Когда уже подъезжали к селу, Хому Антоновича снова начало лихорадить. Он умоляюще поглядел на Панька, хмыкнул и произнес:
— Если, в случае чего, нас тут, не дай бог, того… встретят, ты уж смотри, не болтни, кто я. Скажи, лекаря, мол, к больному везешь…
— Лекаря?! Надумаете же такое! А они нас мобилизуют, им медицина во как нужна.
Хома Антонович с этим согласился.
— Ну, скажешь, учителя везу.
— И это опять же не подходит. Спросят, на кого работаете, кто обучал, чье государство, на чей счет?.. Когда я намедни с агрономом ездил, помните, черненький такой был, таки того спрашивали. Только ведь он специально за этим и ездил. А для вас — никак не подходит.
У Хомы Антоновича при упоминании об агрономе затряслась нижняя губа, потом сразу всего начало колотить.
— Тогда, может, так… какой-нибудь торговый инспектор?..
— И опять-таки не годится. Сразу петля, — Панько красноречиво обвел пальцем вокруг шеи. — За шпиона посчитают, как пить дать. Какая такая сейчас торговля? Кто — немцы торговлю организовывают? Ты, скажут, голубчик, приехал сюда разведывать, а за это у них — у-у как строго.
Начиналось село. Вернее, не село, а выгоревшая улица: хаты виднелись только в отдалении, а здесь торчали одни обгорелые яблони, груши, почерневшие вербы да уцелевшие кое-где тыны. Нигде ни души. Хома Антонович издалека заприметил ребятишек, которые, как воробьи, спорхнули с улицы за полуразрушенный хлевок.
— Поворачивай! Слышь, Панько, поворачивай! — просяще затораторил Хома, схватив возницу за плечи. — Я совсем заболел… знобит всего, жар…
— Поворачивать? — удивился Панько. — Да вы в своем ли уме? Только поверни — сразу подумают, что удираем. А нешто на ней удерешь? Видите, еле ноги волочит. Надо бы сразу… Говорил же — так еще сердились. Но!
Хома Антонович заворочался на телеге.
— Что же делать? — расстроенно спрашивал он.
— А что делать? Ехать… Может, их тут и нет. А поворачивать…
На дорогу вышел парень. Глаза у бургомистра с перепугу округлились.
— Кто это? — спросил он Панька.
— Хлопец. В Неметчину, наверное, не отправили, вот и ходит, высматривает…
— Так что же скажем? Думайте, Панько! — умолял Хома.
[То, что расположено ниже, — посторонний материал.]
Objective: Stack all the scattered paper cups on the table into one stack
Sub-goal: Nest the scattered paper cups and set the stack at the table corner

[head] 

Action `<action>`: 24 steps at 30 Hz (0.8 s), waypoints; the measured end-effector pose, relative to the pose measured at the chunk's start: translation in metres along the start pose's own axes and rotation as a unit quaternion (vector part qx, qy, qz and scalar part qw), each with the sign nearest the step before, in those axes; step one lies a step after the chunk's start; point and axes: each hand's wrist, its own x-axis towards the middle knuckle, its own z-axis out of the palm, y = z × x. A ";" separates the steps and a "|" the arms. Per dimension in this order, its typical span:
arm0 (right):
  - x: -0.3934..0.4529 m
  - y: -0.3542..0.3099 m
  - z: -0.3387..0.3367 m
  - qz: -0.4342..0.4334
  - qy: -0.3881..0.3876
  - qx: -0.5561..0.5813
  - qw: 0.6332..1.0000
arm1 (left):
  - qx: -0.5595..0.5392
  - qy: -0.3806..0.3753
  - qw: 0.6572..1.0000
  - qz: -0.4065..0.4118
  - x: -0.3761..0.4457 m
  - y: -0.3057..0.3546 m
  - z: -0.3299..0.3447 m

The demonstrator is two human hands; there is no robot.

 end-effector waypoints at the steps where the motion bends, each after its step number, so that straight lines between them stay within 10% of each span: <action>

— Что сказать? Разве узнаешь, что им сказать! А вы им так и скажите: я, мол, такой-то и такой-то…
— Что ты, что ты! — замахал руками Хома Антонович. — С ума спятил или, может, и ты… в партизаны?..
— Какой из меня партизан? А только ежели вы им, кто вы есть, скажете да хорошенько проберете за непорядок, так, может, они и покаются.
Хома Антонович вспылил. «Погоди ж ты, старый дурак, — подумал он, — вернемся домой, прогоню тебя к черту с работы! Всыплю батогов и прогоню. Видали? Пригрел гадину. На работу принял, карточку хлебную дал, а он вот что!..» Однако вслух не проронил ни слова.
— Ежели что, говори: больного везу, мол, к знахарке.
— Хорошо, хорошо, — с радостью согласился Панько. — А вы сделайте вид, будто помешанный. Здесь как раз и бабка такая имеется, что от помешательства ума лечит. Так прямо и заявлю: помешался, мол, человек, вот и везу. Эх, связать бы вас на всякий случай, да уж, думаю, обойдется…
— Вот, вот, мол, немного помешанный…
Посреди улицы стоял детина и с интересом рассматривал подъезжающих. Он предусмотрительно сошел с дороги, так как брызги от конских копыт разлетались далеко во все стороны.
— Здорово, молодец! — весело поздоровался с ним Панько. — Чего выглядываешь? Может, в Неметчину захотел — поучиться, как культурно хозяйствовать?
Парень сердито взглянул на приезжих и опустил глаза.
Хома Антонович дернул Панька за полу, чтобы перестал болтать, и как можно ласковее спросил:
— А скажи, уважаемый, давно сгорело ваше село?